El Papa aceptó renuncia de obispo acusado de abuso sexual en EE. UU.

La Iglesia católica ha ordenado una investigación de las acusaciones de abuso sexual  contra Michael J. Bransfield, obispo jubilado de Estados Unidos.

La Iglesia católica ha ordenado una investigación de las acusaciones de abuso sexual  contra Michael J. Bransfield, obispo jubilado de Estados Unidos.

El papa Francisco aceptó la renuncia de Michael J. Bransfield, hasta hace poco obispo en West Virginia, Estados Unidos. El exprelado presentó su renuncia a los 75 años, la edad de jubilación de un obispo. Sin embargo, lo hizo en medio de acusaciones por abuso sexual a adultos.

Además, el Papa ordenó una investigación al exobispo. Es por eso que el arzobispo de Baltimore, William E. Lori, reemplazará a Michael J. Bransfield en la administración de la diócesis de Weeling-Charleston y tendrá la tarea de averiguar si las acusaciones por acoso y abuso sexuales son ciertas.

"Prometo llevar a cabo una investigación exhaustiva en busca de la verdad en las preocupantes acusaciones contra el obispo Bransfield y trabajar en estrecha colaboración con el clero, los religiosos y los líderes laicos de la diócesis hasta el nombramiento de un nuevo obispo", afirmó el arzobispo William Lori, según un comunicado de la Iglesia católica sobre su tarea, que incluye la investigación por abuso sexual. Además, agregó que su principal preocupación era el apoyo a los sacerdotes de la diócesis.

Este anuncio se hace el mismo día que el Papa Francisco se reúne con cardenales y obispos católicos de Estados Unidos debido a las acusaciones de abuso sexual y encubrimiento por parte del a Iglesia católica. La idea es prevenir que religiosos acusados de cometer abusos accedan a puestos que le den impunidad.
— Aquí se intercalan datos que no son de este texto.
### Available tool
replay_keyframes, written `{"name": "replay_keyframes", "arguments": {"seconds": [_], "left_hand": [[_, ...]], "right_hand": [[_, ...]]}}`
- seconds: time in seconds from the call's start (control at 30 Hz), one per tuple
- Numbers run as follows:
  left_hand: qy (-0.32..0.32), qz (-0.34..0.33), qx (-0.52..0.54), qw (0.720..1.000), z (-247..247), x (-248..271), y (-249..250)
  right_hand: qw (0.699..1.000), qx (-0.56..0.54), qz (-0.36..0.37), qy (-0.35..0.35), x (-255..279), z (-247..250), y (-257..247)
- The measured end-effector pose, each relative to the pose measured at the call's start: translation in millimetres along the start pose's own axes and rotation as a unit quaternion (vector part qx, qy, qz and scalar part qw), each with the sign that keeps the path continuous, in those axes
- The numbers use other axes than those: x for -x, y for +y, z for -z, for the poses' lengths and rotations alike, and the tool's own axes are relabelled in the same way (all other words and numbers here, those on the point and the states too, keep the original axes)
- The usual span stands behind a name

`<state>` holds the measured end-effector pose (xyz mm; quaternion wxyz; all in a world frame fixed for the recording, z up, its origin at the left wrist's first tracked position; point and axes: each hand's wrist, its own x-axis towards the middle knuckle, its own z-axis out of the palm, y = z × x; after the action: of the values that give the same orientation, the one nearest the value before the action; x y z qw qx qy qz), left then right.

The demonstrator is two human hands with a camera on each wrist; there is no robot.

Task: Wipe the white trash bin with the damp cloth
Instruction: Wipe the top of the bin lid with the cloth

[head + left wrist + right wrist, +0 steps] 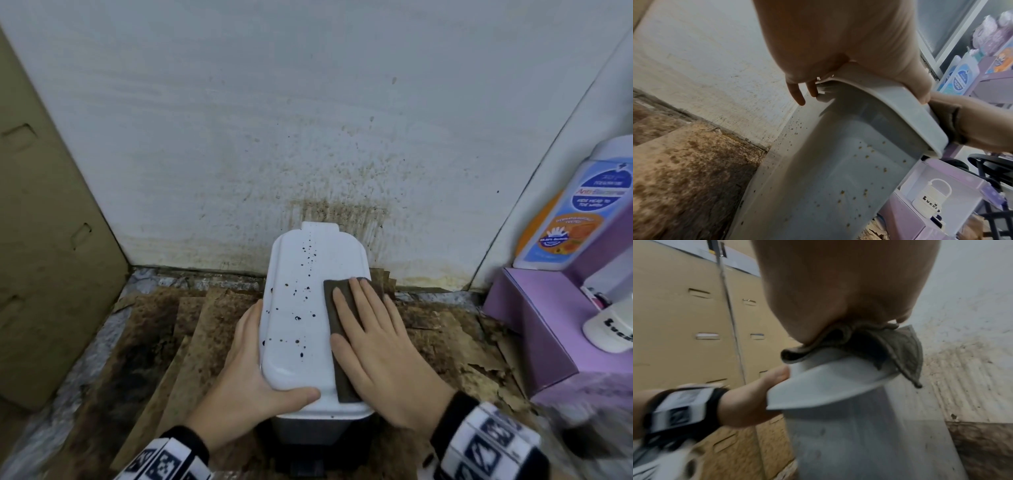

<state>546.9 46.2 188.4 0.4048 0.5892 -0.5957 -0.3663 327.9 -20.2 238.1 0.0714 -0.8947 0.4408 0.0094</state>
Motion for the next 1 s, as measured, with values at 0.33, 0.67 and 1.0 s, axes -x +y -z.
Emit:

La decisión del papa Francisco también es una respuesta ante la acusación de encubrimiento por parte de Carlo Maria Viganó, exembajador del Vaticano. Según Viganó, el Sumo Pontífice ya conocía de las denuncias por abuso sexual contra Theodore Edgar McCarrick.

En su momento, António Marto, cardenal portugués de Fátima, denunció que esta acusación era una campaña para perjudicar al líder máximo de la Iglesia  católica. Aunque el papa Francisco no quiso referirse a la denuncia que lo señalaba, se reunió con los obispos católicos de Estados Unidos para tratar sobre las denuncias de abuso sexual.